Stopping at the line that holds "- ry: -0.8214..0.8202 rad", repeat the lines below exactly, starting from the very first and including that final line.

*** Begin section ***

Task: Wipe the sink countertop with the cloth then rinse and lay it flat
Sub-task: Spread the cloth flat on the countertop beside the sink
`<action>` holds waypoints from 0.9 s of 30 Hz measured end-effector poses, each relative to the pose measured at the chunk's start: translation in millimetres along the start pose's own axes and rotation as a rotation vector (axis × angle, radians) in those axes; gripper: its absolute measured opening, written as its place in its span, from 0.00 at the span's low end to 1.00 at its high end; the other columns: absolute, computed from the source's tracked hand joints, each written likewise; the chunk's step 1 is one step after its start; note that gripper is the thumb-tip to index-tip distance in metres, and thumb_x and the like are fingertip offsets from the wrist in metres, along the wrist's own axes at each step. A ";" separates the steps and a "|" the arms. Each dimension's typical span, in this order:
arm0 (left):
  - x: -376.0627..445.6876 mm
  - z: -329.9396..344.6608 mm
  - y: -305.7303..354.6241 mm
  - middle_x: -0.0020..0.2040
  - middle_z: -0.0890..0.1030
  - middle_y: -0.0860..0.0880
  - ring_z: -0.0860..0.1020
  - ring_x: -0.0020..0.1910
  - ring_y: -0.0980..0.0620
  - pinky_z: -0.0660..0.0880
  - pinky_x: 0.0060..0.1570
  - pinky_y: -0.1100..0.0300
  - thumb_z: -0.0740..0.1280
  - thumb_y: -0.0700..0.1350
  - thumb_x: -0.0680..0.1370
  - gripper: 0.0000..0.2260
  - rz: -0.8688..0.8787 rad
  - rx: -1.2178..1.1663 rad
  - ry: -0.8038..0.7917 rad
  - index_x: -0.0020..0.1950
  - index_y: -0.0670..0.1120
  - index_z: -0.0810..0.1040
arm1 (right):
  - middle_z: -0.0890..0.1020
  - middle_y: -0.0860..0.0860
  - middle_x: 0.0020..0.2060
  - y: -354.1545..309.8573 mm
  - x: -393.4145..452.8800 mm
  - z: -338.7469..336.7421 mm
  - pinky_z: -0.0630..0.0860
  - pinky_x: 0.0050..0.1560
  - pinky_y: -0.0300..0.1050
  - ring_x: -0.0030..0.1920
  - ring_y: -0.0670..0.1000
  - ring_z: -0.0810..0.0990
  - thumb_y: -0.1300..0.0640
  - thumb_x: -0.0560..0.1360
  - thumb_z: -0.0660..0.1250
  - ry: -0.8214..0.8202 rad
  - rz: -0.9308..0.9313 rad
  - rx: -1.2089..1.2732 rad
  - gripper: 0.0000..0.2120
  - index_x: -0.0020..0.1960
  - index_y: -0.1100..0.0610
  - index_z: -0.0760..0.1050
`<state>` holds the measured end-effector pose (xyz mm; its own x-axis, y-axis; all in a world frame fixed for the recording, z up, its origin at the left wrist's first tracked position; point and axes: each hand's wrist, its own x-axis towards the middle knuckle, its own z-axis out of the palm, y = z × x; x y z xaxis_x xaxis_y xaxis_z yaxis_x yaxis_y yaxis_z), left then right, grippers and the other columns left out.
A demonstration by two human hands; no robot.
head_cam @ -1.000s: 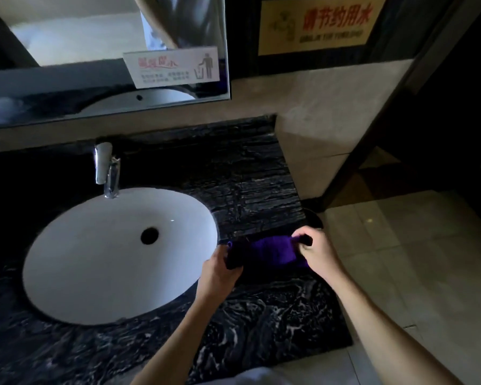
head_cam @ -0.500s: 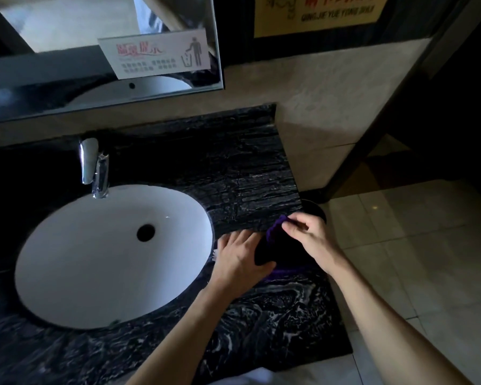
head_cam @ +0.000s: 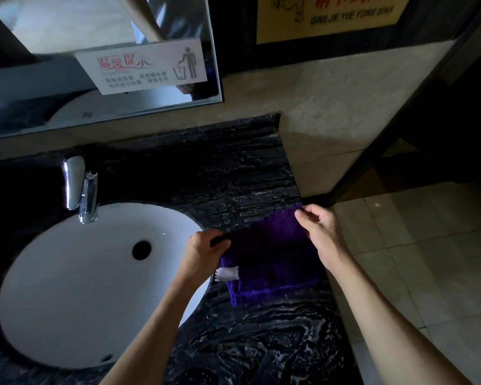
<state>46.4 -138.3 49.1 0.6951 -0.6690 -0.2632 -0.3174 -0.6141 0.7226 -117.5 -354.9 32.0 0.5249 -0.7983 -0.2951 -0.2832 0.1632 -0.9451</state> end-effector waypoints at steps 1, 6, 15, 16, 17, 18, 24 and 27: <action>7.7 -0.8 -0.2 0.29 0.73 0.51 0.68 0.29 0.56 0.64 0.31 0.62 0.72 0.38 0.77 0.08 -0.015 -0.057 0.022 0.38 0.39 0.78 | 0.80 0.49 0.38 -1.1 7.4 2.1 0.71 0.45 0.45 0.41 0.47 0.75 0.58 0.78 0.73 -0.001 -0.010 -0.029 0.06 0.42 0.52 0.79; 58.5 -4.8 4.9 0.33 0.78 0.48 0.73 0.31 0.52 0.70 0.34 0.56 0.72 0.36 0.76 0.02 -0.063 -0.207 0.132 0.43 0.40 0.82 | 0.76 0.41 0.29 -16.7 52.6 14.1 0.69 0.36 0.37 0.30 0.40 0.72 0.60 0.78 0.72 0.009 -0.059 -0.191 0.10 0.39 0.52 0.76; 162.8 -25.0 29.2 0.45 0.82 0.48 0.81 0.47 0.49 0.73 0.45 0.62 0.73 0.38 0.76 0.09 -0.070 -0.123 0.275 0.55 0.41 0.84 | 0.79 0.56 0.46 -59.8 132.3 50.5 0.69 0.35 0.25 0.45 0.49 0.76 0.65 0.78 0.70 0.069 -0.073 -0.311 0.11 0.58 0.70 0.79; 164.6 -25.7 28.8 0.48 0.82 0.47 0.80 0.49 0.49 0.72 0.46 0.64 0.72 0.37 0.75 0.12 -0.090 -0.105 0.280 0.59 0.41 0.82 | 0.79 0.55 0.47 -59.5 135.8 51.5 0.69 0.36 0.26 0.46 0.51 0.77 0.64 0.79 0.70 0.056 -0.046 -0.311 0.12 0.60 0.67 0.79; 163.4 -26.5 27.4 0.51 0.81 0.45 0.80 0.50 0.49 0.71 0.47 0.64 0.71 0.35 0.75 0.15 -0.102 -0.073 0.293 0.61 0.41 0.81 | 0.79 0.54 0.47 -58.3 136.4 50.5 0.70 0.37 0.31 0.46 0.51 0.77 0.63 0.79 0.70 0.039 -0.020 -0.333 0.12 0.61 0.64 0.78; 159.3 -27.8 25.8 0.53 0.80 0.43 0.78 0.50 0.49 0.71 0.48 0.63 0.70 0.34 0.74 0.16 -0.092 -0.036 0.320 0.62 0.41 0.80 | 0.79 0.53 0.47 -56.4 134.0 48.0 0.71 0.40 0.37 0.45 0.51 0.77 0.62 0.79 0.70 0.034 -0.003 -0.378 0.10 0.60 0.62 0.78; 101.8 -9.7 20.5 0.42 0.84 0.52 0.81 0.42 0.51 0.74 0.41 0.60 0.73 0.39 0.74 0.02 -0.119 0.030 0.284 0.45 0.44 0.82 | 0.83 0.55 0.32 -15.4 85.6 22.3 0.81 0.36 0.57 0.31 0.59 0.82 0.45 0.79 0.65 0.034 0.195 -0.622 0.16 0.42 0.57 0.75; 82.8 5.7 20.1 0.46 0.85 0.53 0.79 0.42 0.52 0.71 0.36 0.69 0.73 0.43 0.76 0.06 -0.207 -0.068 0.294 0.45 0.43 0.78 | 0.81 0.53 0.26 -4.8 62.3 24.9 0.71 0.26 0.48 0.23 0.55 0.78 0.35 0.76 0.64 -0.004 0.297 -0.532 0.25 0.39 0.57 0.73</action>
<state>93.9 -208.4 38.2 0.8991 -0.3783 -0.2202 -0.1138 -0.6878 0.7169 -63.4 -391.0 14.7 0.3649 -0.7604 -0.5372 -0.7797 0.0658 -0.6227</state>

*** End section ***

▶ **RESPONSE TO THIS TASK**:
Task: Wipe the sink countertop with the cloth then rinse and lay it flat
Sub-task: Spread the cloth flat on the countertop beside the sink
`<action>` holds waypoints from 0.9 s of 30 Hz measured end-effector poses, each relative to the pose measured at the chunk's start: translation in millimetres along the start pose's own axes and rotation as a rotation vector (axis × angle, radians) in those axes; gripper: its absolute measured opening, written as its place in its span, from 0.00 at the span's low end to 1.00 at its high end; the other columns: absolute, computed from the source's tracked hand joints, each written likewise; the chunk's step 1 is one step after its start; note that gripper is the thumb-tip to index-tip distance in metres, and thumb_x and the like are fingertip offsets from the wrist in metres, along the wrist's own axes at each step. A ";" separates the steps and a "|" the arms. Each dimension's typical span, in this order:
arm0 (left):
  - x: -376.0627..445.6876 mm
  - z: -329.9396..344.6608 mm
  - y: -305.7303..354.6241 mm
  - middle_x: -0.0020..0.2040
  - middle_z: -0.0890..0.1030
  - middle_y: -0.0860..0.0880
  - ring_z: -0.0860..0.1020
  - ring_x: -0.0020..0.1910
  - ring_y: -0.0980..0.0620
  - pinky_z: -0.0660..0.0880
  - pinky_x: 0.0060..0.1570
  - pinky_y: -0.1100..0.0300
  - thumb_z: -0.0740..0.1280
  - thumb_y: -0.0700..0.1350
  - thumb_x: -0.0680..0.1370
  - gripper: 0.0000..0.2260
  - rz: -0.8688..0.8787 rad
  - rx: -1.2178..1.1663 rad
  - ry: -0.8038..0.7917 rad
  - index_x: -0.0020..0.1950
  - index_y: -0.0670..0.1120
  - index_z: -0.0810..0.1040
arm1 (right):
  - middle_z: -0.0890..0.1020
  - middle_y: -0.0860..0.0860
  - middle_x: 0.0020..0.2060
  - y: -354.1545..309.8573 mm
  - x: -393.4145..452.8800 mm
  - z: -338.7469..336.7421 mm
  - pinky_z: -0.0630..0.0860
  - pinky_x: 0.0050..0.1560
  - pinky_y: -0.0300..0.1050
  - ring_x: -0.0030..0.1920
  - ring_y: -0.0670..0.1000
  - ring_z: -0.0810..0.0990
  - thumb_y: -0.1300..0.0640
  - thumb_x: -0.0560..0.1360
  - thumb_z: -0.0660..0.1250
  - ry: -0.8214..0.8202 rad

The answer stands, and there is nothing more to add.